A hybrid Q-learning sine-cosine-based strategy for addressing the combinatorial test suite minimization problem

• Published in: PloS one Vol. 13; no. 5; p. e0195675
• Main Authors: Zamli, Kamal Z., Din, Fakhrud, Ahmed, Bestoun S., Bures, Miroslav
• Format: Journal Article
• Language: English
• Published: United States Public Library of Science 17.05.2018; Public Library of Science (PLoS)

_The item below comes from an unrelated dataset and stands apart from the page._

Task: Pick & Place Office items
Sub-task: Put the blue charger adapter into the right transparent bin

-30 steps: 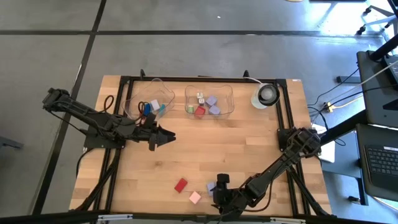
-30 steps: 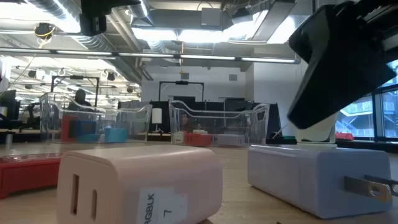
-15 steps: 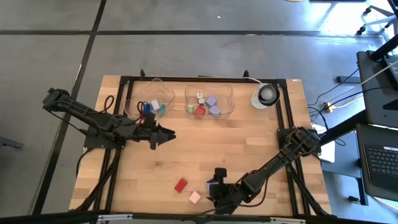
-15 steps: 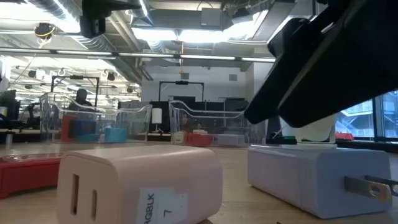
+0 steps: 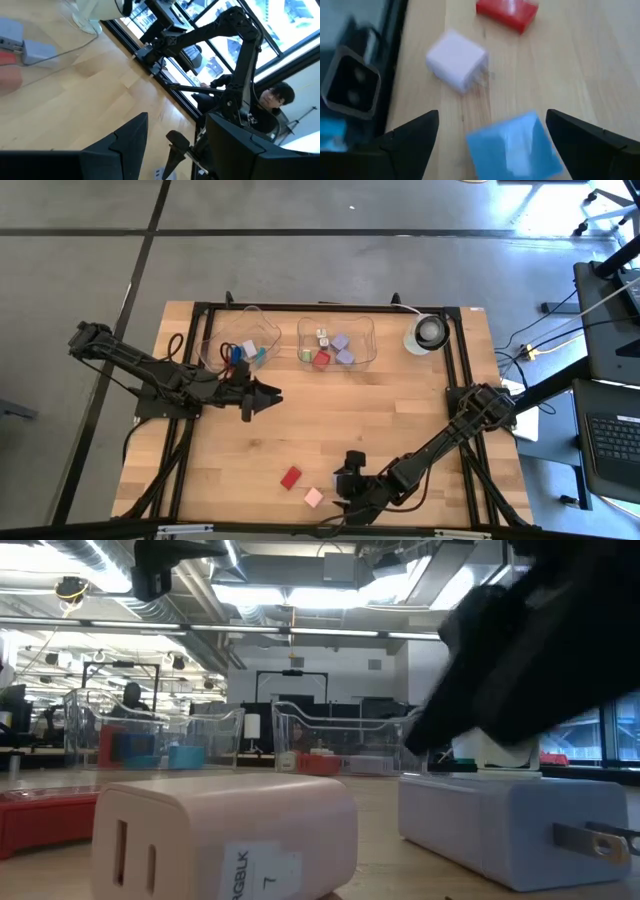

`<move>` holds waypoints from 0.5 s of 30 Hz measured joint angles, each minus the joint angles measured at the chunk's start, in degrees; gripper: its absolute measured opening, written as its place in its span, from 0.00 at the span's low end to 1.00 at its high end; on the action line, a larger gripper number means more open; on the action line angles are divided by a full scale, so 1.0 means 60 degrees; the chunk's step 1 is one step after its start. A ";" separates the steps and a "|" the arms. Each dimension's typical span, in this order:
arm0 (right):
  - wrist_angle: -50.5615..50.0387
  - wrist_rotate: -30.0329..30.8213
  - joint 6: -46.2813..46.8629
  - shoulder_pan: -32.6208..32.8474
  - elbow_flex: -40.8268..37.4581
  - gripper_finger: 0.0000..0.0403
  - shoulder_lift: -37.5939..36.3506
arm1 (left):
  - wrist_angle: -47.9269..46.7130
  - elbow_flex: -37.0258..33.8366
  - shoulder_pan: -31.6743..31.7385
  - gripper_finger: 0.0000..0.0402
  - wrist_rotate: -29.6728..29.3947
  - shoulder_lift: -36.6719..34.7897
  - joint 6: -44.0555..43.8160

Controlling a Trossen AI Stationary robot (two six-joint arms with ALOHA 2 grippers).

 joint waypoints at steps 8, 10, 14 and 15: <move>-0.0900 -0.0957 -0.0497 -0.0135 -0.0007 0.91 0.0001 | -0.0024 0.0000 0.0000 0.49 -0.0430 0.0000 -0.0002; -0.0873 -0.0981 -0.0572 -0.0157 -0.0005 0.91 -0.0004 | -0.0026 0.0000 0.0000 0.49 -0.0428 0.0000 -0.0003; -0.1049 -0.0966 -0.0603 -0.0276 0.0000 0.91 -0.0005 | -0.0025 0.0000 0.0000 0.49 -0.0439 0.0000 -0.0009; -0.1046 -0.0970 -0.0606 -0.0306 0.0000 0.91 -0.0005 | -0.0024 0.0000 0.0000 0.49 -0.0480 0.0000 -0.0009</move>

• Subjects: Algorithms; Artificial intelligence; Biology and Life Sciences; Combinatorial analysis; Computer and Information Sciences; Computer engineering; Computer Science; Confidence intervals; Cybernetics; Datavetenskap; Electrical engineering; Genetic algorithms; Heuristic; Heuristic methods; Jumping; Learning; Machine learning; Maxima; Medicine and Health Sciences; Minima; Optimization; Particle swarm optimization; Physical Sciences; Reinforcement; Reinforcement learning (Machine learning); Research and Analysis Methods; Search process; Size reduction; Software engineering; Statistical analysis; Strategy; Swarm intelligence; Trigonometric functions; Asia; Czech Republic; Malaysia
• ISSN: 1932-6203; 1932-6203
• DOI: 10.1371/journal.pone.0195675

The sine-cosine algorithm (SCA) is a new population-based meta-heuristic algorithm. In addition to exploiting sine and cosine functions to perform local and global searches (hence the name sine-cosine), the SCA introduces several random and adaptive parameters to facilitate the search process. Although it shows promising results, the search process of the SCA is vulnerable to local minima/maxima due to the adoption of a fixed switch probability and the bounded magnitude of the sine and cosine functions (from -1 to 1). In this paper, we propose a new hybrid Q-learning sine-cosine- based strategy, called the Q-learning sine-cosine algorithm (QLSCA). Within the QLSCA, we eliminate the switching probability. Instead, we rely on the Q-learning algorithm (based on the penalty and reward mechanism) to dynamically identify the best operation during runtime. Additionally, we integrate two new operations (Lévy flight motion and crossover) into the QLSCA to facilitate jumping out of local minima/maxima and enhance the solution diversity. To assess its performance, we adopt the QLSCA for the combinatorial test suite minimization problem. Experimental results reveal that the QLSCA is statistically superior with regard to test suite size reduction compared to recent state-of-the-art strategies, including the original SCA, the particle swarm test generator (PSTG), adaptive particle swarm optimization (APSO) and the cuckoo search strategy (CS) at the 95% confidence level. However, concerning the comparison with discrete particle swarm optimization (DPSO), there is no significant difference in performance at the 95% confidence level. On a positive note, the QLSCA statistically outperforms the DPSO in certain configurations at the 90% confidence level.